RFC 2227 Hit-Metering and Usage-Limiting October 1997
3.2 Format of the Meter header
The Meter header is used to carry zero or more directives. Multiple
Meter headers may occur in an HTTP message, but according to the
rules in section 4.2 of the HTTP/1.1 specification [4], they may be
combined into a single header (and should be so combined, to reduce
overhead).
For example, the following sequence of Meter headers
Meter: max-uses=3
Meter: max-reuses=10
Meter: do-report
may be expressed as
Meter: max-uses=3, max-reuses=10, do-report
3.3 Negotiation of hit-metering and usage-limiting
An origin server that wants to collect hit counts for a resource, by
simply forcing all requests to bypass any proxy caches, would respond
to requests on the resource with "Cache-control: s-maxage=0". (An
origin server wishing to prevent HTTP/1.0 proxies from improperly
caching the response could also send both "Expires: ", to
prevent such caching, and "Cache-control: max-age=NNNN", to allow
newer proxies to cache the response).
The purpose of the Meter header is to obviate the need for "Cache-
control: s-maxage=0" within a metering subtree. Thus, any proxy may
negotiate the use of hit-metering and/or usage-limiting with the
next-hop server.
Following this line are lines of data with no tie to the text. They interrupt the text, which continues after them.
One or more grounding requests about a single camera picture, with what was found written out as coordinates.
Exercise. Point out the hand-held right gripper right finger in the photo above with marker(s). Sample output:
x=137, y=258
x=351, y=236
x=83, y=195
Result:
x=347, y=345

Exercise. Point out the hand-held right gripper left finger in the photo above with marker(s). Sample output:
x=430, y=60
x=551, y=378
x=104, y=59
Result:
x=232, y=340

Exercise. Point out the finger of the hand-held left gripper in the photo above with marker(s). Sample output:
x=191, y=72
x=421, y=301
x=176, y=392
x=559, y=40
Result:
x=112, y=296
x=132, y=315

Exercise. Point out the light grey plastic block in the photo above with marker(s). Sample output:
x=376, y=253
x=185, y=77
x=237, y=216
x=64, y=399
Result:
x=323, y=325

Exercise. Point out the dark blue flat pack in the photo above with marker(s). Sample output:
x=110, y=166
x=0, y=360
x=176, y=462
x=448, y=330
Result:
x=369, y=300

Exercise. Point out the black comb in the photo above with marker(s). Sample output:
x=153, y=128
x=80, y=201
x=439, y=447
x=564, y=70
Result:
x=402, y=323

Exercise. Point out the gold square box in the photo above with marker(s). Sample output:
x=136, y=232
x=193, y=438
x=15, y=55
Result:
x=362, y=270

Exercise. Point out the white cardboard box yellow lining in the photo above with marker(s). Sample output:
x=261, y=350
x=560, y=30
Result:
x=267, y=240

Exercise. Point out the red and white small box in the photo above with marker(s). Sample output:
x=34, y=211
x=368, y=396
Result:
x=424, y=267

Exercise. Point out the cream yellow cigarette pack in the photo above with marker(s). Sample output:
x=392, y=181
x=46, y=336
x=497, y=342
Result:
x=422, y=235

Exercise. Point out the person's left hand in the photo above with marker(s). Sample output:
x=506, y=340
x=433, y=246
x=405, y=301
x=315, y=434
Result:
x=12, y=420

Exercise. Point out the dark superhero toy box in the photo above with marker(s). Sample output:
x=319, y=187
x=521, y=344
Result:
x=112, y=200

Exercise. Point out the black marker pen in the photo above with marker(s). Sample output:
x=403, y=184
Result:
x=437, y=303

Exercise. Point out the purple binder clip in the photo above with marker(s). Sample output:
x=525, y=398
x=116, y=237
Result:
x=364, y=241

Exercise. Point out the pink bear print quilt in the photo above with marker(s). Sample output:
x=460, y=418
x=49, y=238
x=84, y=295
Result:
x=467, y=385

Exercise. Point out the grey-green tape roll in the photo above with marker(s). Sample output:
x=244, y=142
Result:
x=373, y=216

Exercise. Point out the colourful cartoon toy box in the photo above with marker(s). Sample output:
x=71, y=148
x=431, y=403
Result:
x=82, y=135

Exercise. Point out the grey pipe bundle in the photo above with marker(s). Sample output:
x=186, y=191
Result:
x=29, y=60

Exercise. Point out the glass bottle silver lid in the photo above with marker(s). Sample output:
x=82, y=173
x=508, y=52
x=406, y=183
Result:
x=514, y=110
If this server is the origin server, or is already
part of a metering subtree (rooted at the origin server), then it may
complete the negotiation, thereby extending the metering subtree to
include the new proxy.
To start the negotiation, a proxy sends its request with one of the
following Meter directives:
will-report-and-limit
indicates that the proxy is willing and able to
return usage reports and will obey any usage-limits.
wont-report indicates that the proxy will obey usage-limits but
will not send usage reports.
wont-limit indicates that the proxy will not obey usage-limits
but will send usage reports.
RFC 2227 Hit-Metering and Usage-Limiting October 1997
A proxy willing to neither obey usage-limits nor send usage reports
MUST NOT transmit a Meter header in the request.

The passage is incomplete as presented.